When a market becomes insolvant then liquid wealth has dried up... what that means is first recession hits, people stop buying things or investing,t hey keep their money to eat and susvive.. First they live off cash (their liquid wealth).. they do this until they run out. Next they start taking out loans from banks with their homes as collaterl, their assets are lost as well(or in your example the futures they own would be put up as collateral to the bank). If the depression continues then you even default on those lones and loose even your non liquid assets.

What this means is in extream cases of insolvancy where a recession is allowed to go on without intervention all of the liquid wealth is no longer in the publics hands, they are all sitting in a bank as what is called "bank researves" they are no longer owned by the population.. So the liquid wealth is gone..

You also have to keep in mind the principle of money loaned through banks is a money multiplier. The total amount of money in the USA if you add up everyone's checking accounts and physical cash is about 10x higher than the amount of money issued by the federal reserve itself. This is only true so long as the money remains in circulation... as money moves out of peoples hands and back into bank reserves, and we move away from a liquid economy, then it has a x10 effect where the money multiplier stops being seen. that means for every $1 that a bank takes from someone who either defaulted on a loan or is paid as interest on a loan causes nine other dollars to disappear from the economy (yes like magick.

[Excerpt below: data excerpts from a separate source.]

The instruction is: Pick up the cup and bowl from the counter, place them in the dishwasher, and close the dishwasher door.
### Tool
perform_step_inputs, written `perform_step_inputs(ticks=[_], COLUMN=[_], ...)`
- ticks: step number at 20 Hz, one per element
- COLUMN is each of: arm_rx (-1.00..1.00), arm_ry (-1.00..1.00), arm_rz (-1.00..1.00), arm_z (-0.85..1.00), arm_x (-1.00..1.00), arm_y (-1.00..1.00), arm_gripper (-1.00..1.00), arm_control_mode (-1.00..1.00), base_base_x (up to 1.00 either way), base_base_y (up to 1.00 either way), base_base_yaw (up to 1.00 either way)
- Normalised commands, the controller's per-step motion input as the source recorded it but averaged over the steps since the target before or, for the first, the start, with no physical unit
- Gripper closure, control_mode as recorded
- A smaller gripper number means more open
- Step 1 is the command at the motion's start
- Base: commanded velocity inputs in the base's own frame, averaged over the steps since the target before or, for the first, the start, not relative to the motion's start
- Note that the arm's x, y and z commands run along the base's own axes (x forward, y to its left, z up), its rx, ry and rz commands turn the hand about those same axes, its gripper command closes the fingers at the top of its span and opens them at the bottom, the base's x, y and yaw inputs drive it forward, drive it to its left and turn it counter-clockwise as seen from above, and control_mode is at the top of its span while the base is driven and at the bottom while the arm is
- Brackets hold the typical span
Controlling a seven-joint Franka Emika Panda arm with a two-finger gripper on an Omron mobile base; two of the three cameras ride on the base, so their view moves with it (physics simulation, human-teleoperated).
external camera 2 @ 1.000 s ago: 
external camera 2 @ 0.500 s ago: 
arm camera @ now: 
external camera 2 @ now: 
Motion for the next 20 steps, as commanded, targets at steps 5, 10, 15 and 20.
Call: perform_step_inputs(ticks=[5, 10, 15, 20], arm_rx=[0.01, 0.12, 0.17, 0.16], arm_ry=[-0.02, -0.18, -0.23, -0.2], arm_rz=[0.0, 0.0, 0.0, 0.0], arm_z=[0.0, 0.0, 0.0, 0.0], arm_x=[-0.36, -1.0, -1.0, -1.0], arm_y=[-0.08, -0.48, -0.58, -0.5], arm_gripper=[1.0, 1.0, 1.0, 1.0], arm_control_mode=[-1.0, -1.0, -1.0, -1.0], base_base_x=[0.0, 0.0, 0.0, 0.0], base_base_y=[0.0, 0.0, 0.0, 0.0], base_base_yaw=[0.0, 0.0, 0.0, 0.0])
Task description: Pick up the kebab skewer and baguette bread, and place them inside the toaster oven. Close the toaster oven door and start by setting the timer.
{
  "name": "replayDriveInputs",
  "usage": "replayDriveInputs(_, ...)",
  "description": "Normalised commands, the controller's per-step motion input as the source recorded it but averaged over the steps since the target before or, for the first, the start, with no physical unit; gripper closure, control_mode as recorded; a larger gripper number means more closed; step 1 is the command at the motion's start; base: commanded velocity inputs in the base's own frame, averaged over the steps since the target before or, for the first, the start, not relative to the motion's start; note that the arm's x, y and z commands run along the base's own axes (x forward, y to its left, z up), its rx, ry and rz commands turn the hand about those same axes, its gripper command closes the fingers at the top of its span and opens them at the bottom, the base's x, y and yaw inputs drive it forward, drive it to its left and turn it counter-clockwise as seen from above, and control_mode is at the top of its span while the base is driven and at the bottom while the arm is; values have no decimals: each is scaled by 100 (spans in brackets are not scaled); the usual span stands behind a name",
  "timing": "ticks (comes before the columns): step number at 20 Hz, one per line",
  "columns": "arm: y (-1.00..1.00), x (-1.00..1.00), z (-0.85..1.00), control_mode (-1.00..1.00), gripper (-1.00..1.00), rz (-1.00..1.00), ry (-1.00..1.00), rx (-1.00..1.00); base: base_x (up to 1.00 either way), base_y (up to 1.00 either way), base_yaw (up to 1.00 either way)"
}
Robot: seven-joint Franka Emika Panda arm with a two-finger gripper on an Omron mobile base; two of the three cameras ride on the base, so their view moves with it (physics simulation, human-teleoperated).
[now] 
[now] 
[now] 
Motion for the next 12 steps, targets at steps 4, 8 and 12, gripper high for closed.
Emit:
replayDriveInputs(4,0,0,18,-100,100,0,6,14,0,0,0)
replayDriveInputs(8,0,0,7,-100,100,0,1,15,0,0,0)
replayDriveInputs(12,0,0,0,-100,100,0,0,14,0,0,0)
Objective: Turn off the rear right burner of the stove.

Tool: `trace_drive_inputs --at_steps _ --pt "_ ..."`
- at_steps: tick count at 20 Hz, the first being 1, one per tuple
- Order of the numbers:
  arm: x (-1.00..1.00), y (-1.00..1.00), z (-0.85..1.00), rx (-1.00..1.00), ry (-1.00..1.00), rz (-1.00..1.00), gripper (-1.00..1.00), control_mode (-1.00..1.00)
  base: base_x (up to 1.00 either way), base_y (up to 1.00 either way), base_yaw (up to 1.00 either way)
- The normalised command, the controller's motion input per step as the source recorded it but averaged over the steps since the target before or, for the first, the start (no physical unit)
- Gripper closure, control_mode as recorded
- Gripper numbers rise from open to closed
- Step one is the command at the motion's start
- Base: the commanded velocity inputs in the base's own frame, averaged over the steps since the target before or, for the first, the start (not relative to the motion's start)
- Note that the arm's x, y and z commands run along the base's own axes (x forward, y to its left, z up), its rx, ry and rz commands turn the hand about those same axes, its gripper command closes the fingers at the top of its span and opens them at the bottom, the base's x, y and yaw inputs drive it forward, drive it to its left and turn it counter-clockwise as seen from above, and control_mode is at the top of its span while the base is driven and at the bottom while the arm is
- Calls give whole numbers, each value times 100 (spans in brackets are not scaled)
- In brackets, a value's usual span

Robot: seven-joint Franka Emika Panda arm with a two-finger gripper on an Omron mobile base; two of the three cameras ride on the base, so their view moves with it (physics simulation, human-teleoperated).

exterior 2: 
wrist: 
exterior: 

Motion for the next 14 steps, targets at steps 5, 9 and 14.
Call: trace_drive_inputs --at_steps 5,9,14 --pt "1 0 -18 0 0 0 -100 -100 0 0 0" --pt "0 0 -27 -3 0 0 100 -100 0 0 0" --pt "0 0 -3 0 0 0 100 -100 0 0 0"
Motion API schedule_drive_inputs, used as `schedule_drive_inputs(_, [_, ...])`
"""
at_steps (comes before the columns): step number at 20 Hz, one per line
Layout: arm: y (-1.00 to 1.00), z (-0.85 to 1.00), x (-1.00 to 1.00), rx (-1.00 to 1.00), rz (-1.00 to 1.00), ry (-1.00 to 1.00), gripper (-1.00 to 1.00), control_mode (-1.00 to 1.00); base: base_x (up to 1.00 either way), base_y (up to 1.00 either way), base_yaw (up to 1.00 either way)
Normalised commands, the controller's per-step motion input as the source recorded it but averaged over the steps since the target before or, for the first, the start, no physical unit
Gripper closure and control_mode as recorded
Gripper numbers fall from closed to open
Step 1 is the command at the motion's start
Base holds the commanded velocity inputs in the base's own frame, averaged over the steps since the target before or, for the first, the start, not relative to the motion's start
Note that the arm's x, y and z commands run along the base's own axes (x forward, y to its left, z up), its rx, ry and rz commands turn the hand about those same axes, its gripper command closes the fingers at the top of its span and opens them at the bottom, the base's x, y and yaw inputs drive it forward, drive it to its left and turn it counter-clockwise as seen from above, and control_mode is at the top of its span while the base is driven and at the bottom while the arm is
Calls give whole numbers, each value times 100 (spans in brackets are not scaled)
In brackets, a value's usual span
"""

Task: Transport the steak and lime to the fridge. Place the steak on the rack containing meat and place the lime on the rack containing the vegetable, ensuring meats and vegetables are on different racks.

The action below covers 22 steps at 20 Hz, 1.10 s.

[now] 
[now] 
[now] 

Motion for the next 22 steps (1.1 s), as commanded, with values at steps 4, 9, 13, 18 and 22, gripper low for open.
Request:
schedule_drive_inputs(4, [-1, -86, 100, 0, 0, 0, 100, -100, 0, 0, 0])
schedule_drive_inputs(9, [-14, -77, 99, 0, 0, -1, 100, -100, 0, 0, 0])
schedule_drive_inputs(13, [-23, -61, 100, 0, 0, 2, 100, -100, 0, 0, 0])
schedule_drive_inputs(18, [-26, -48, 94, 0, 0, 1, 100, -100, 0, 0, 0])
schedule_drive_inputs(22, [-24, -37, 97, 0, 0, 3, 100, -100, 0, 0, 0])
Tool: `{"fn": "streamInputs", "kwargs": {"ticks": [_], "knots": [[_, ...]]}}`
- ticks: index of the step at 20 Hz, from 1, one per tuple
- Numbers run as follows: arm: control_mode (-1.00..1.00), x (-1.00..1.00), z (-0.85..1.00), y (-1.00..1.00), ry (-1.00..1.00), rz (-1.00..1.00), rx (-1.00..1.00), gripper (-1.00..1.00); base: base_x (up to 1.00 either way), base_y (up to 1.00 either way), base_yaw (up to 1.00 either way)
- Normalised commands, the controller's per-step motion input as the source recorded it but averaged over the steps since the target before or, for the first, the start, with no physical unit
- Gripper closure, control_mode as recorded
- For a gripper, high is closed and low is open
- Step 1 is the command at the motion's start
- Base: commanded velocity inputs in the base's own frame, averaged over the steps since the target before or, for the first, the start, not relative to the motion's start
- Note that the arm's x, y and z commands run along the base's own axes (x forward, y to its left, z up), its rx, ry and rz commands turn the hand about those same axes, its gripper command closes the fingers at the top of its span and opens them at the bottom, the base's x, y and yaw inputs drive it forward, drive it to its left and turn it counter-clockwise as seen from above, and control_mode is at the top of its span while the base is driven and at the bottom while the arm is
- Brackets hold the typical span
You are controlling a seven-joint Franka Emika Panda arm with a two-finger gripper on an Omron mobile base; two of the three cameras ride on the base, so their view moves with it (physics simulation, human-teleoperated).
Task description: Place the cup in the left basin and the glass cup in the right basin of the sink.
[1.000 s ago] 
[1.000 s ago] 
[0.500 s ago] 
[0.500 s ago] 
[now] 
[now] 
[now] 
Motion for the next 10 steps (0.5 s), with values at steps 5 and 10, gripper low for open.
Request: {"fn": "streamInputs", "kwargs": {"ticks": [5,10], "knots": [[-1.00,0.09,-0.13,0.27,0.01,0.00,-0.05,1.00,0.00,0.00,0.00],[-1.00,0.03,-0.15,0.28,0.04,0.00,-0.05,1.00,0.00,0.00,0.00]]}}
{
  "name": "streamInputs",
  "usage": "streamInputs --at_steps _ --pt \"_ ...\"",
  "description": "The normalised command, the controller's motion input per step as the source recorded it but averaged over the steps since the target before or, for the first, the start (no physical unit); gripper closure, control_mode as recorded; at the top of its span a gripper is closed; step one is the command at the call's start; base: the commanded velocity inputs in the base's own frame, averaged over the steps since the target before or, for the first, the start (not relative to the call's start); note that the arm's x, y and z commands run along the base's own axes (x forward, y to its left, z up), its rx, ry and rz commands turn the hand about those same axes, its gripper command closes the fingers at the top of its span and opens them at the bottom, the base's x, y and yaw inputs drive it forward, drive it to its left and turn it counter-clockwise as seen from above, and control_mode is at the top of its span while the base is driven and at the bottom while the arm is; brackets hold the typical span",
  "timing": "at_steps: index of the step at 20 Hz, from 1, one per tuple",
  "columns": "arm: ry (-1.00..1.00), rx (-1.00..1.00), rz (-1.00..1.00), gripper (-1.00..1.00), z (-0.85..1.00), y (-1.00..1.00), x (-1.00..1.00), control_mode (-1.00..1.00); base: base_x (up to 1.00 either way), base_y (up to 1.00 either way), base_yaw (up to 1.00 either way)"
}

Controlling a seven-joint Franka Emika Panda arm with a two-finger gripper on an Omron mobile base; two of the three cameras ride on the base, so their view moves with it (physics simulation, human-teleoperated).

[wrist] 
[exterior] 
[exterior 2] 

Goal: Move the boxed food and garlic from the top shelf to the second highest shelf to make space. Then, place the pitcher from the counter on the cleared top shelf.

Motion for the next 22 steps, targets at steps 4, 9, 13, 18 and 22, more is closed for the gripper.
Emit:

So yes, liquid wealth magically disapears, all those metal futures were you collateral for that loan you defaulted, they are now the property of the bank, not you, their liquidity has been taken from society.

> Nah, this is only true if everyone is indebted. No one forces you to get a credit for some (positive) interest rate.

This is starting to irk me a little.. this is really basic economic and really simple math. If you spent anytime studying economic systems you d know the very simple point that if you add up all the debt in a society it is **always** and garunteed to be higher than all the money in a society.. This is obvious when you cosnider that all money that has ever entered society has entered society as a loan that requires it be paid back at a higher price than the money that was borrowed. That is how we put money in the economy at all. So basic subtraction quickly proves thatthere will always be less money than what is able to cover the outstanding debt created to put that money into the economy in the first place.

> Some economical agents elect to get indebted

No **you** are the one in debt, not the other agents, you just dont know it. The act of owning money, is by definition a debt on your part. You may not have any loan out of any kind, yet you are still indebted by the intrinsic nature of having money.

The inflation of the dollar is how you pay back the debt you owe by possessing a dollar. If the government stops printing money as liquidity dries up and everyone becomes insolvent, even those holding onto cash will see the "real money" (the buying power adjusted amount of money they have) go to 0,.

You can not escape the fiat debt, even if you never took a loan in your life.

@ravenclaw @General

@L29Ah @ravenclaw @General @freemo > None of those things are called liquid wealth

They are fungible, they are liquid, they are durable, they are divisible, they are scarce, they are portable, they are quite convenient to deal with. There's no reason to argue about the exact "accepted" definition of "liquid wealth", as we only care about whether an asset can function as a medium of exchange in an economy.

> When a market becomes insolvant then liquid wealth has dried up

See my question about magic disappearance of money.

> all the debt in a society it is **always** and garunteed to be higher than all the money in a society..

Even if it's true, it is not relevant to your statement that some debt is being owed by every single economical agent.

> No **you** are the one in debt, not the other agents, you just dont know it. The act of owning money, is by definition a debt on your part. You may not have any loan out of any kind, yet you are still indebted by the intrinsic nature of having money.

Now take that to the court. This is a sort of term mangling i cannot comprehend.